Task requirements: Beneath this task are records; print exactly the stretch of them from the line with "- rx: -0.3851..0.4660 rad" through the line with "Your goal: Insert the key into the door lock", both ends included.

[Opening Supplied entries section]

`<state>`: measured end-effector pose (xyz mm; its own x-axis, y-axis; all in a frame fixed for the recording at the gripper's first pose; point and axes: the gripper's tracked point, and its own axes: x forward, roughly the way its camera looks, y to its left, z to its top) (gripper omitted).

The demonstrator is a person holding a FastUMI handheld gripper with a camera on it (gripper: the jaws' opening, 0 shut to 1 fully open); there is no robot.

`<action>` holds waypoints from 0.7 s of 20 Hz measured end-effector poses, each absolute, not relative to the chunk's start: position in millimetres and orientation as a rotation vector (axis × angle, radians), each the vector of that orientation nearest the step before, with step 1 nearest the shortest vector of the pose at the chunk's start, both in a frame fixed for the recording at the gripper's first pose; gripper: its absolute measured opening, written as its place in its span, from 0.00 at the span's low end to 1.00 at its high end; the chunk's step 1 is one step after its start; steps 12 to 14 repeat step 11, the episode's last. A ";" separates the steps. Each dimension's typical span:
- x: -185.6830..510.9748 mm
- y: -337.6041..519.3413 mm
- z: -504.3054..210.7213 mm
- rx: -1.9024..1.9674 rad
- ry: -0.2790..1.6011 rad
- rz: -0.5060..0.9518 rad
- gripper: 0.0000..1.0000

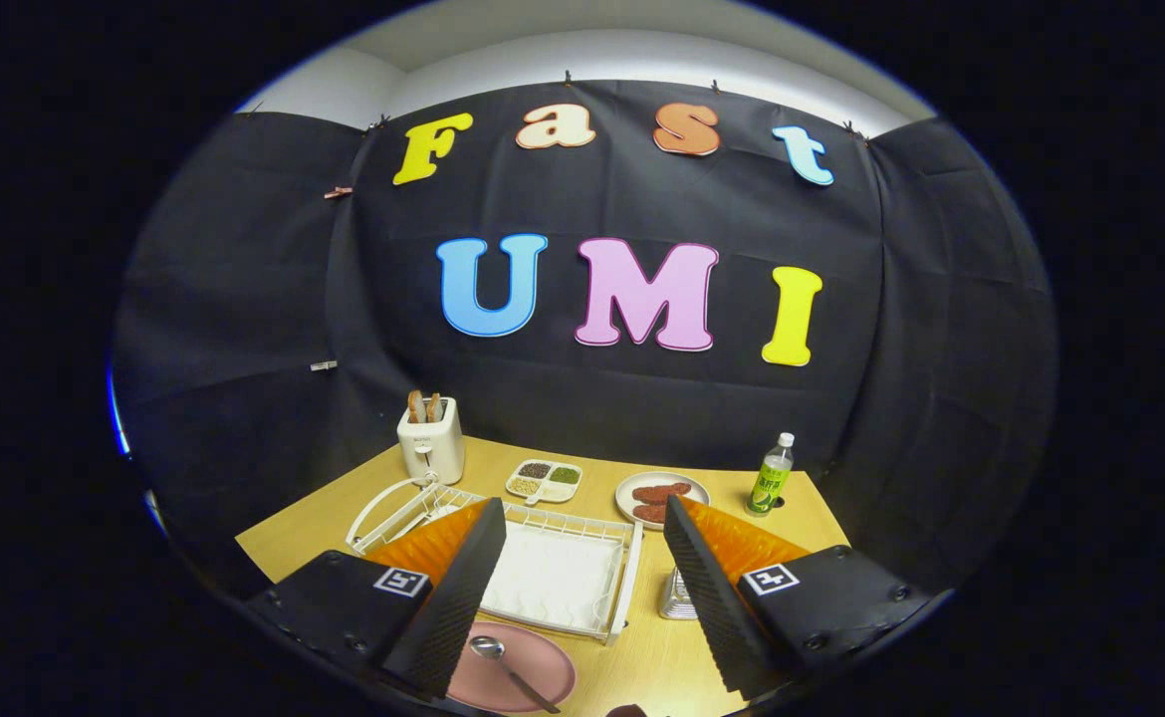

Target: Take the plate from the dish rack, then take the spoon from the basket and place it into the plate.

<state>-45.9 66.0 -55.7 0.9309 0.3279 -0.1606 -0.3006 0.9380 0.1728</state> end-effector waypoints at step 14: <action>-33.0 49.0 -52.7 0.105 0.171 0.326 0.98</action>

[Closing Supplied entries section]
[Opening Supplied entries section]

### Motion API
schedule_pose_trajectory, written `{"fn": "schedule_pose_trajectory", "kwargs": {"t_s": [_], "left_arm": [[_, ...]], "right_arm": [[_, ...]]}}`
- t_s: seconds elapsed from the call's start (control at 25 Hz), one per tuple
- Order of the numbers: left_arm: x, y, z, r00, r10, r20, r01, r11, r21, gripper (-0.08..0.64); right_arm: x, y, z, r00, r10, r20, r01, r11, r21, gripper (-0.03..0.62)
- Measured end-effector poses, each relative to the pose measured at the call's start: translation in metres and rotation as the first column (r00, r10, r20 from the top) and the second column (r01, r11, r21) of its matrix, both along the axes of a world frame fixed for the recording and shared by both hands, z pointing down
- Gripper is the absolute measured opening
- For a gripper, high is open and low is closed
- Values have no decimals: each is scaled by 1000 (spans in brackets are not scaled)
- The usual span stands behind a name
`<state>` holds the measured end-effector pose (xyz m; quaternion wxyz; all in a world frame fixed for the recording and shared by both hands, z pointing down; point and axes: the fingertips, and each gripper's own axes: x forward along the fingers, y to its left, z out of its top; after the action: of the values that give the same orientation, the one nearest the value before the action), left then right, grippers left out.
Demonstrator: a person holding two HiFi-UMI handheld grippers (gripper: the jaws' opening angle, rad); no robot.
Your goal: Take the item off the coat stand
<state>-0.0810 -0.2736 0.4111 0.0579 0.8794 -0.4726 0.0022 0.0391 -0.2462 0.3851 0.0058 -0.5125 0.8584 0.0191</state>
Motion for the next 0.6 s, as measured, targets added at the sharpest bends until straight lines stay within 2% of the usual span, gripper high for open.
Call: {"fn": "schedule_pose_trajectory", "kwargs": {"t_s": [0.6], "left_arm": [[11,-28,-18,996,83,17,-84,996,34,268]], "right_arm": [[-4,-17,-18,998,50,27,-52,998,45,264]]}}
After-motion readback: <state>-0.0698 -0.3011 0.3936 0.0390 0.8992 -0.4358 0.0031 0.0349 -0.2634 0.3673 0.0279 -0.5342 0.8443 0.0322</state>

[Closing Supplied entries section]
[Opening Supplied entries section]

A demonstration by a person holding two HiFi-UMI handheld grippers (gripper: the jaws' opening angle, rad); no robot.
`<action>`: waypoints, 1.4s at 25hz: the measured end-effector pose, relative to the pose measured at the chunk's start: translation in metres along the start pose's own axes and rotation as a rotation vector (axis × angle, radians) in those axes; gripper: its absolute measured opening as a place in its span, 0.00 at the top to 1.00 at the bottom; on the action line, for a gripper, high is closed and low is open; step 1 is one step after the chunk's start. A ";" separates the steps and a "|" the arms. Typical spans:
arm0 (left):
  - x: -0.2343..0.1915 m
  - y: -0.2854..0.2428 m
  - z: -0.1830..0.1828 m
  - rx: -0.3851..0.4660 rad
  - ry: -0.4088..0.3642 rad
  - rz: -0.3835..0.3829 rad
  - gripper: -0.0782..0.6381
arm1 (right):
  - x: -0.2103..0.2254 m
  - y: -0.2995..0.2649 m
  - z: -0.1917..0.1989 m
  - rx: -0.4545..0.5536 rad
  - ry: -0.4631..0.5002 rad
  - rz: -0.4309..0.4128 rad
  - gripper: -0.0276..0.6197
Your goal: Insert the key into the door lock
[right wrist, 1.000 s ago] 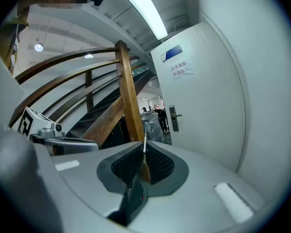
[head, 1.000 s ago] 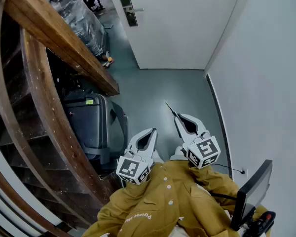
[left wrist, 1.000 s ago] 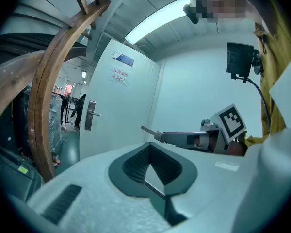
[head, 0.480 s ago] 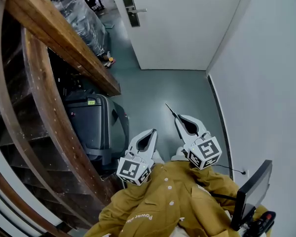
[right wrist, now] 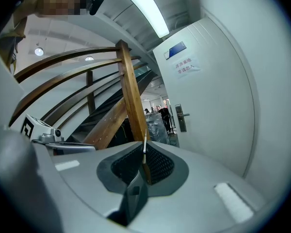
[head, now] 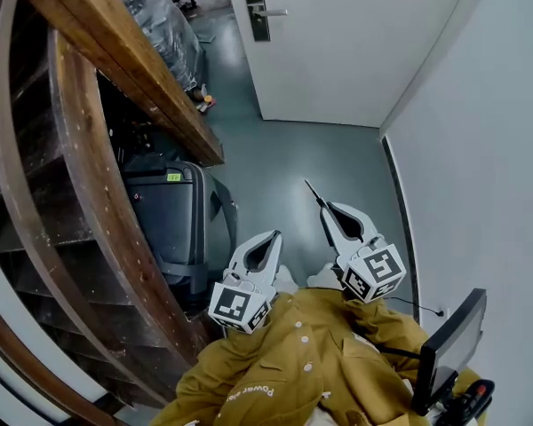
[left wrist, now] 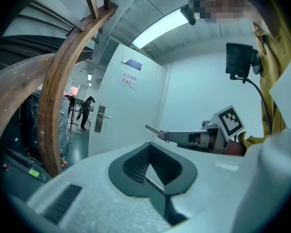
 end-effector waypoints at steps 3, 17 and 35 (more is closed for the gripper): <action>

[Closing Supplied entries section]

Problem solution:
  - rx: -0.3851..0.4660 rad
  - ry: -0.4088..0.3642 rad
  - rz: -0.3835..0.3829 rad
  - gripper: -0.0782..0.6381
arm1 (right):
  - x: -0.2103..0.2254 m
  - y: -0.2995..0.2649 m
  - z: -0.1917..0.1989 m
  - rx: -0.4545..0.5536 rad
  - ry: -0.4631..0.5002 rad
  - rz: -0.4309..0.4128 rad
  - gripper: -0.0276..0.6197
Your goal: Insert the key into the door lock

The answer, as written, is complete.